David Junhao Zhang,Roni Paiss,Shiran Zada,Nikhil Karnad,David E. Jacobs,Yael Pritch,Inbar Mosseri,Mike Zheng Shou,Neal Wadhwa,Nataniel Ruiz
2024-11-08
Abstract:Recently, breakthroughs in video modeling have allowed for controllable camera trajectories in generated videos. However, these methods cannot be directly applied to user-provided videos that are not generated by a video model. In this paper, we present ReCapture, a method for generating new videos with novel camera trajectories from a single user-provided video. Our method allows us to re-generate the reference video, with all its existing scene motion, from vastly different angles and with cinematic camera motion.
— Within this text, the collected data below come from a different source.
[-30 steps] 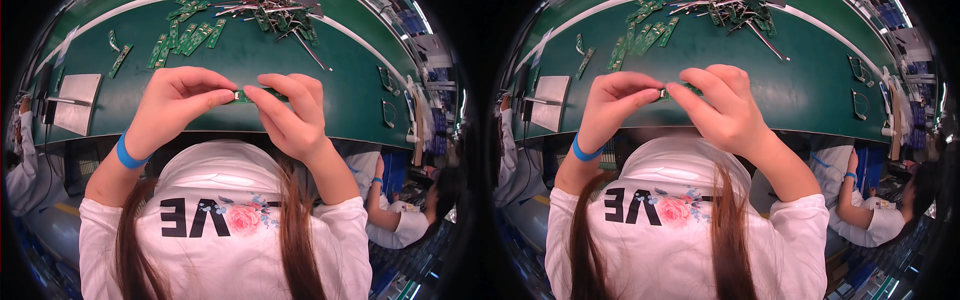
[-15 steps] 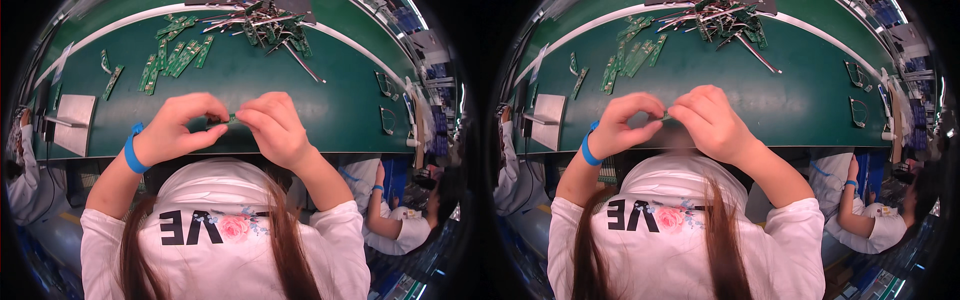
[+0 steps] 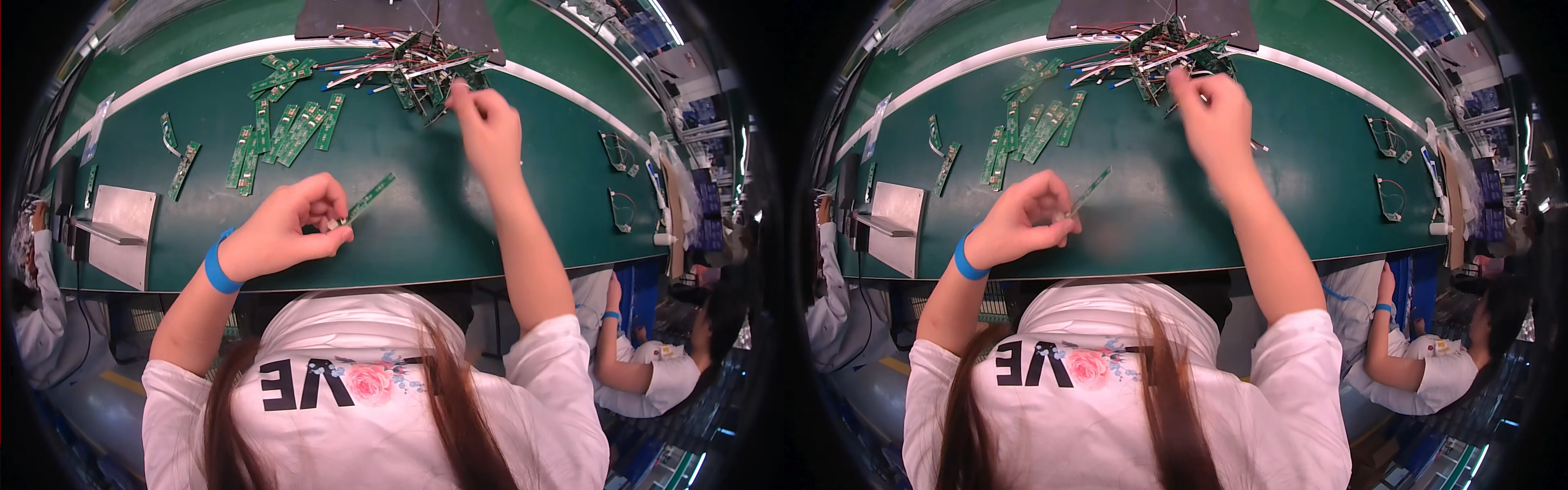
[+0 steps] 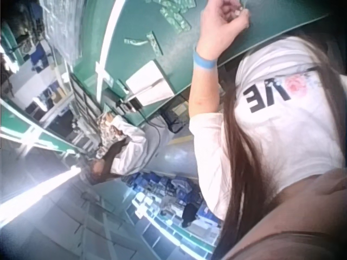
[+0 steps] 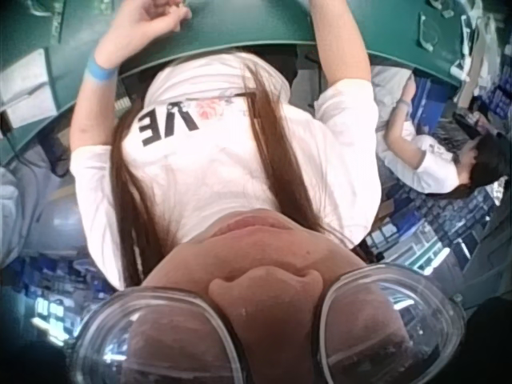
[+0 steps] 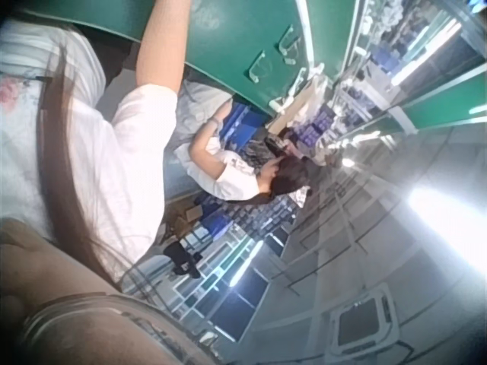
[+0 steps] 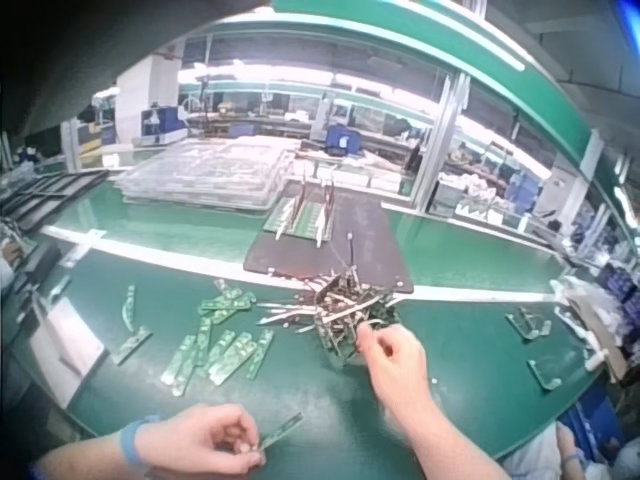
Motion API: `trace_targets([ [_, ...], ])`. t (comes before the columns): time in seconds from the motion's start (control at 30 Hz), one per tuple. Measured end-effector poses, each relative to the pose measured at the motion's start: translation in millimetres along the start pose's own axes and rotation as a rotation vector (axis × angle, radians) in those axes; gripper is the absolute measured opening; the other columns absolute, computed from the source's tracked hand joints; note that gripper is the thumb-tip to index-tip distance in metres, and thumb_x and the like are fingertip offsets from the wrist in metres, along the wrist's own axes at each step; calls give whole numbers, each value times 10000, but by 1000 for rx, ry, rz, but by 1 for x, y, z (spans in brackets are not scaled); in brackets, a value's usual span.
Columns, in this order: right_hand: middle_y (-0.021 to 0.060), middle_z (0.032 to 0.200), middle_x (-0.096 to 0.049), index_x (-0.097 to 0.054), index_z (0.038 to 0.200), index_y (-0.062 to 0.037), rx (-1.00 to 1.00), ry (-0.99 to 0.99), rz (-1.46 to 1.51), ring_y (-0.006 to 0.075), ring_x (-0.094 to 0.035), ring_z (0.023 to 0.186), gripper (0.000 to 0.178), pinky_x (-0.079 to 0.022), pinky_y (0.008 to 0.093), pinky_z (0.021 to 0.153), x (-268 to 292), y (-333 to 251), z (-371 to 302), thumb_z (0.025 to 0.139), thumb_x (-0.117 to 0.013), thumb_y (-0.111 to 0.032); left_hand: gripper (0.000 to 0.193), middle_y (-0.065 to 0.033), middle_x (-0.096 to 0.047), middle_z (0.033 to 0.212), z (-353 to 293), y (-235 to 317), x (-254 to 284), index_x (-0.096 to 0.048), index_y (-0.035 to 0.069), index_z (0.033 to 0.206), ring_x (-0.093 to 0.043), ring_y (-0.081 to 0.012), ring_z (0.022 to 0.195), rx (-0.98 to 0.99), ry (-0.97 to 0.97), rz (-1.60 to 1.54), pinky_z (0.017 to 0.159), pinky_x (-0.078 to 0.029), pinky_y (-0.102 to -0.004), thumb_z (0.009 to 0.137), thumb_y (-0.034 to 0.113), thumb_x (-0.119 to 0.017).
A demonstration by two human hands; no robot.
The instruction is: The person assembles small electronic circuit boards by hand, attaching wires and grouping electrical components with connectors.
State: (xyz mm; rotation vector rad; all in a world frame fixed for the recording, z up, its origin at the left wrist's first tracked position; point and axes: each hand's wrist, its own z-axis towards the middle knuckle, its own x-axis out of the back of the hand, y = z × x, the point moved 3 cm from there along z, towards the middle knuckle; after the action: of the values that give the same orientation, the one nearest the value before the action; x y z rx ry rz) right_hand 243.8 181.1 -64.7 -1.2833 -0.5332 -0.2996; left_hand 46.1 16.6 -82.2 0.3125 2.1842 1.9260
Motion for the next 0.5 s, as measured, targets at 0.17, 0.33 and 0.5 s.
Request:
trace_targets([
  [0.17,61,712,-614,-714,774,-64,-45,166,-215,252,-540,828,288,-352,414,758,-25,23,59,807,-642,-341,171,-75,-621,840,-13,-7,5,-480,23,941,-600,-110,721,-5,14,35,613,-483,-220,820,17,-601],
  [0.33,34,796,-651,-713,813,-88,493,441,-376,240,-564,777,142,-365,363,734,-30,3,35,775,-664,-215,145,-97,-641,858,-41,-9,15,-500,13,934,-594,-100,681,-84,24,194,607,-482,-218,826,22,-598],
  [0.5,92,942,-652,-635,1027,-17,1068,333,-218,256,-586,795,303,-446,319,704,-34,-25,6,731,-611,46,151,-81,-634,833,-35,-10,19,-505,15,923,-577,-87,653,30,99,10,590,-468,-209,814,18,-609],
])
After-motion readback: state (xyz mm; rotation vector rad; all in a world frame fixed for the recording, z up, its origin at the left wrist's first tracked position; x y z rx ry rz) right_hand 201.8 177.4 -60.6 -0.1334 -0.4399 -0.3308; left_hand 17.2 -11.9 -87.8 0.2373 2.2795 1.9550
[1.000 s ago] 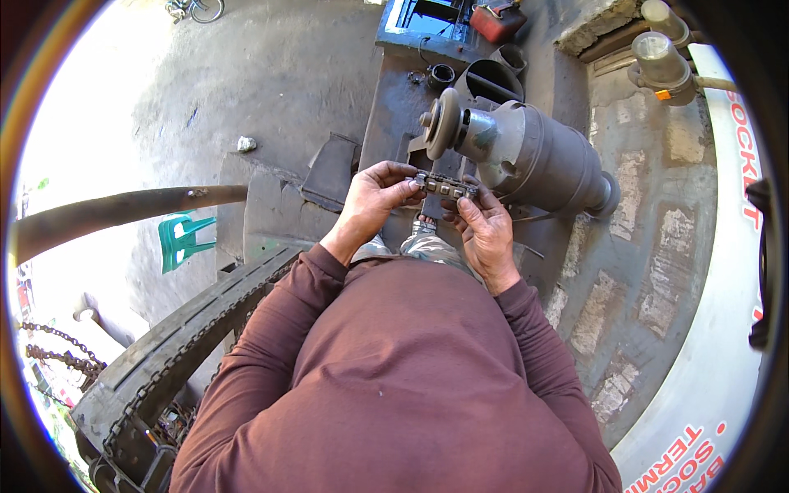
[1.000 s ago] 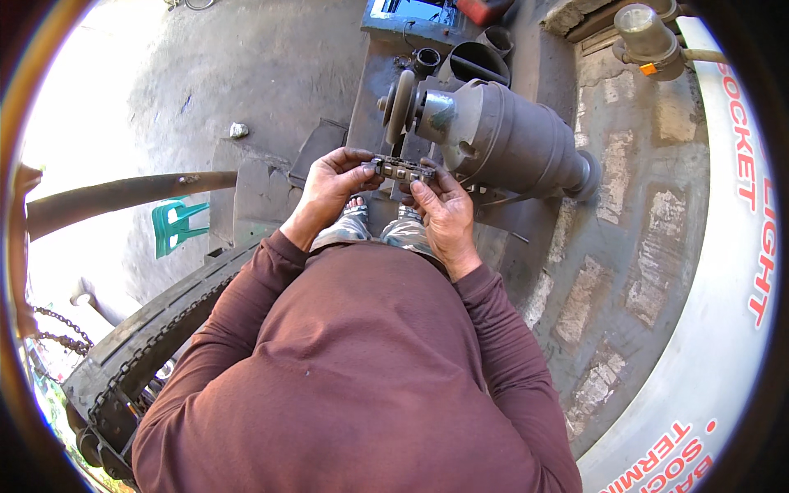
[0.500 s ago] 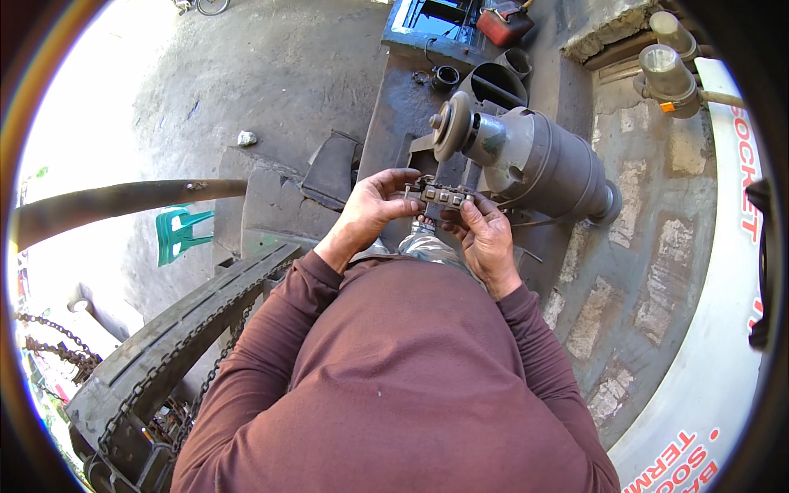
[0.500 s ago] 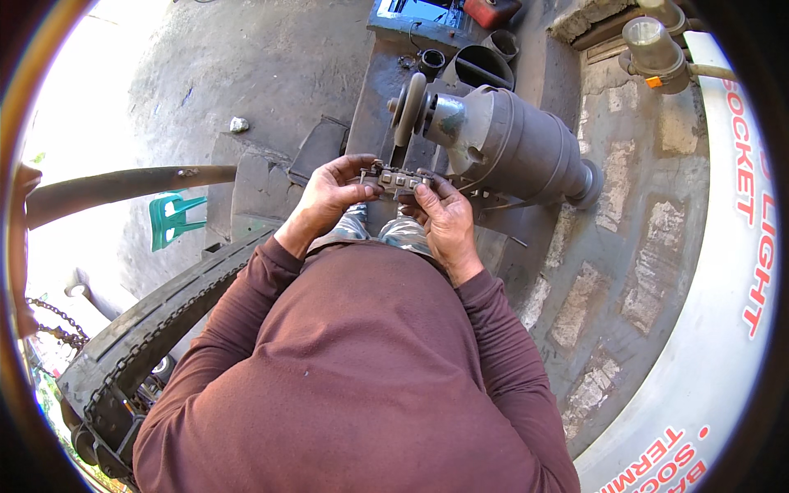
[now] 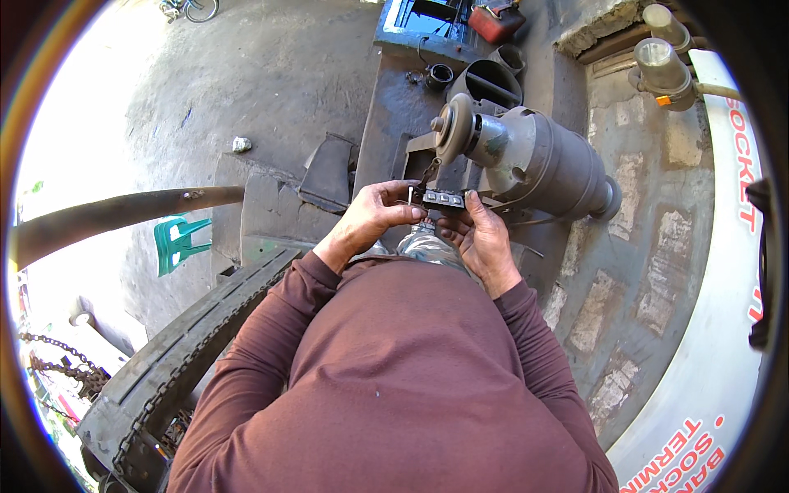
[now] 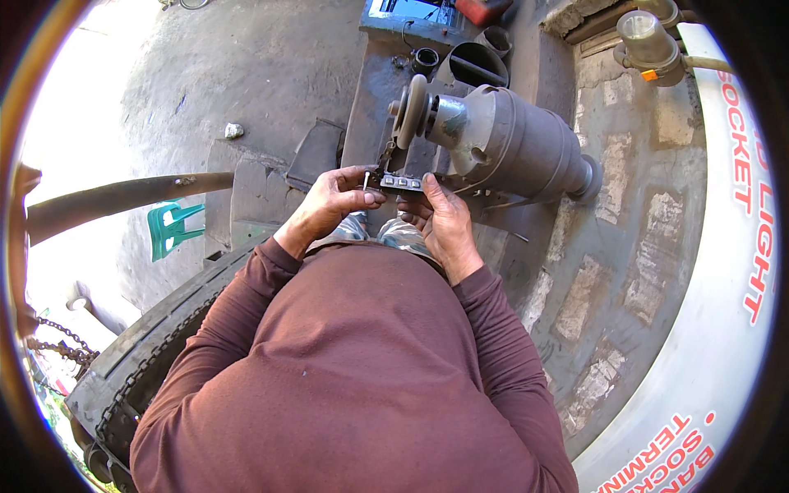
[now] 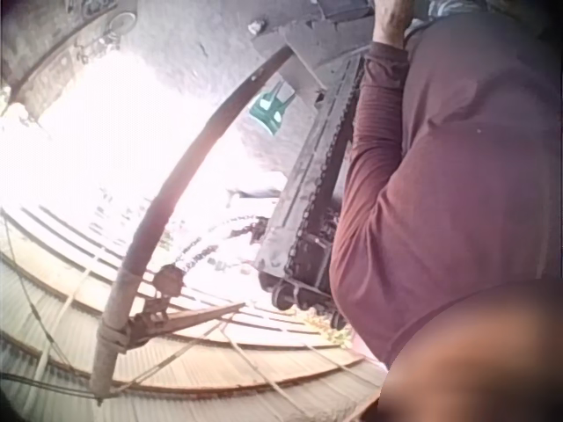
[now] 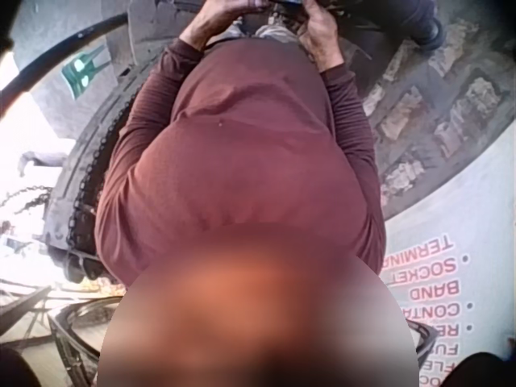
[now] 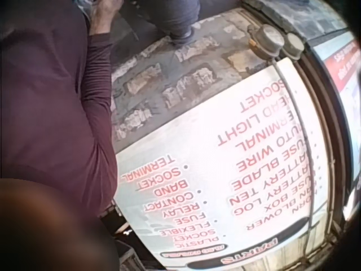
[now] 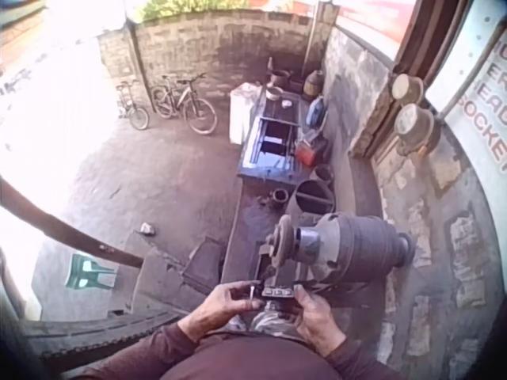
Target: The person assembles small mechanical components into a housing, using a screwdriver to adjust internal parts. They handle the housing and small metal pieces, then use a screwdriver to tighten or align components inside.
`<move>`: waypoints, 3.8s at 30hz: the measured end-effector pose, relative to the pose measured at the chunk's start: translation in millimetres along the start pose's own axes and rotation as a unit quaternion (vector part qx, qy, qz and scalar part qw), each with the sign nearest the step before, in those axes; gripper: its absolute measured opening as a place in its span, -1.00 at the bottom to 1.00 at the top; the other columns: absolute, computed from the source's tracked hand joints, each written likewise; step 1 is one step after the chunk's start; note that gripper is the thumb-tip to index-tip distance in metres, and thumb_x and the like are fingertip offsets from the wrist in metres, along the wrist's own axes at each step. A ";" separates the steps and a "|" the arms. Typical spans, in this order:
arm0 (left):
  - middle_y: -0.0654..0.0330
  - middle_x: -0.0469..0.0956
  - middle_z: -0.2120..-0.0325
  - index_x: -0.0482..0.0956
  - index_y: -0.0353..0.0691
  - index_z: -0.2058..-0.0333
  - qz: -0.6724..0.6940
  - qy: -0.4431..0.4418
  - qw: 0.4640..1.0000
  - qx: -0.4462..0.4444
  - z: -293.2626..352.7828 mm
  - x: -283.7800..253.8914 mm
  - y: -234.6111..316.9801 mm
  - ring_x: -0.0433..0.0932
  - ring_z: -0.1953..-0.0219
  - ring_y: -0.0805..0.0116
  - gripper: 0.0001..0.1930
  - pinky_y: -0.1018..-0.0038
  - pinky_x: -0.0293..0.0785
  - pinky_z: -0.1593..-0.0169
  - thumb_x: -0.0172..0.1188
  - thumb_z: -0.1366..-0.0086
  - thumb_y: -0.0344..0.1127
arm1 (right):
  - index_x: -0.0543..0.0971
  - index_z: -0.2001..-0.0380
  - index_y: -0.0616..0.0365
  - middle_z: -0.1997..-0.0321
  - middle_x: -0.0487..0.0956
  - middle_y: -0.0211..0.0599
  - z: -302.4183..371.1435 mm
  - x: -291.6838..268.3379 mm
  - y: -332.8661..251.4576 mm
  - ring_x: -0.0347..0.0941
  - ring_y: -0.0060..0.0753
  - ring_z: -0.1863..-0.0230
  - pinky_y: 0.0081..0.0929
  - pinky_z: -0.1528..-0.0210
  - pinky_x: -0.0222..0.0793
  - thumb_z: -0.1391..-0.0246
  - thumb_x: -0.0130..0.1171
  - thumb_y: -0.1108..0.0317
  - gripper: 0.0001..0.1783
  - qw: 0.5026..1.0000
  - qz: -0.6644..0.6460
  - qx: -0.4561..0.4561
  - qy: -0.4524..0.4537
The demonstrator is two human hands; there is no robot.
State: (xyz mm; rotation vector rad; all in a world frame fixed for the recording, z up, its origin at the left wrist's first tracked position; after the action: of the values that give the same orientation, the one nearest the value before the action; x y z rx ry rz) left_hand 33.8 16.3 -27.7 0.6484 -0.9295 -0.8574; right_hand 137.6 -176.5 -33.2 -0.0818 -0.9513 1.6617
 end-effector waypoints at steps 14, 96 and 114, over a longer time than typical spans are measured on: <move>-0.05 0.71 -0.02 0.54 -0.56 -0.27 -0.009 0.046 0.999 -0.015 -3.3 -15.8 -7.4 0.75 0.02 0.28 -0.45 0.40 0.74 -0.07 0.46 -0.37 -0.48 | 0.52 -0.29 0.26 -0.05 0.72 -0.16 -8.7 11.2 11.1 0.72 -0.25 -0.01 -0.33 -0.01 0.67 -0.51 0.26 0.15 -0.51 0.996 0.013 -0.065 -0.065; -0.01 0.77 0.25 0.43 -0.39 -0.15 0.310 0.943 -0.121 -0.025 958.6 642.1 -751.1 0.80 0.23 0.25 -0.45 0.36 0.74 0.15 0.44 -0.22 -0.57 | 0.73 0.06 0.40 0.10 0.75 0.26 809.8 -125.0 959.2 0.73 0.23 0.02 -0.07 -0.09 0.60 -0.27 0.26 0.13 -0.54 -0.284 0.490 -0.036 -0.823; 0.01 0.73 0.28 0.40 -0.49 -0.13 0.448 0.775 -0.339 0.289 1124.1 900.2 -1022.3 0.73 0.34 0.34 -0.54 0.46 0.69 0.24 0.38 -0.35 -0.51 | 0.71 0.08 0.43 0.36 0.73 -0.12 1114.4 -334.2 1223.3 0.67 -0.36 0.40 -0.33 0.29 0.59 -0.33 0.28 0.16 -0.56 -0.367 0.419 -0.035 -0.830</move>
State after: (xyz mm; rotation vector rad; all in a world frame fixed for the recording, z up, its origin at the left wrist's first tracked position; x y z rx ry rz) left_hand -1013.1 -1403.7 54.9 -0.8163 -1.7053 -2.9105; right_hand -1288.9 -1066.9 -182.6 -0.8660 0.7134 0.0100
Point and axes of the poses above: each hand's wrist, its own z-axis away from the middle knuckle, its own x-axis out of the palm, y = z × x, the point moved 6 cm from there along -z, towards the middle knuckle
Notably, using our method we can also plausibly hallucinate parts of the scene that were not observable in the reference video. Our method works by (1) generating a noisy anchor video with a new camera trajectory using multiview diffusion models or depth-based point cloud rendering and then (2) regenerating the anchor video into a clean and temporally consistent reangled video using our proposed masked video fine-tuning technique.
Computer Vision and Pattern Recognition,Artificial Intelligence,Graphics,Machine Learning
What problem does this paper attempt to address?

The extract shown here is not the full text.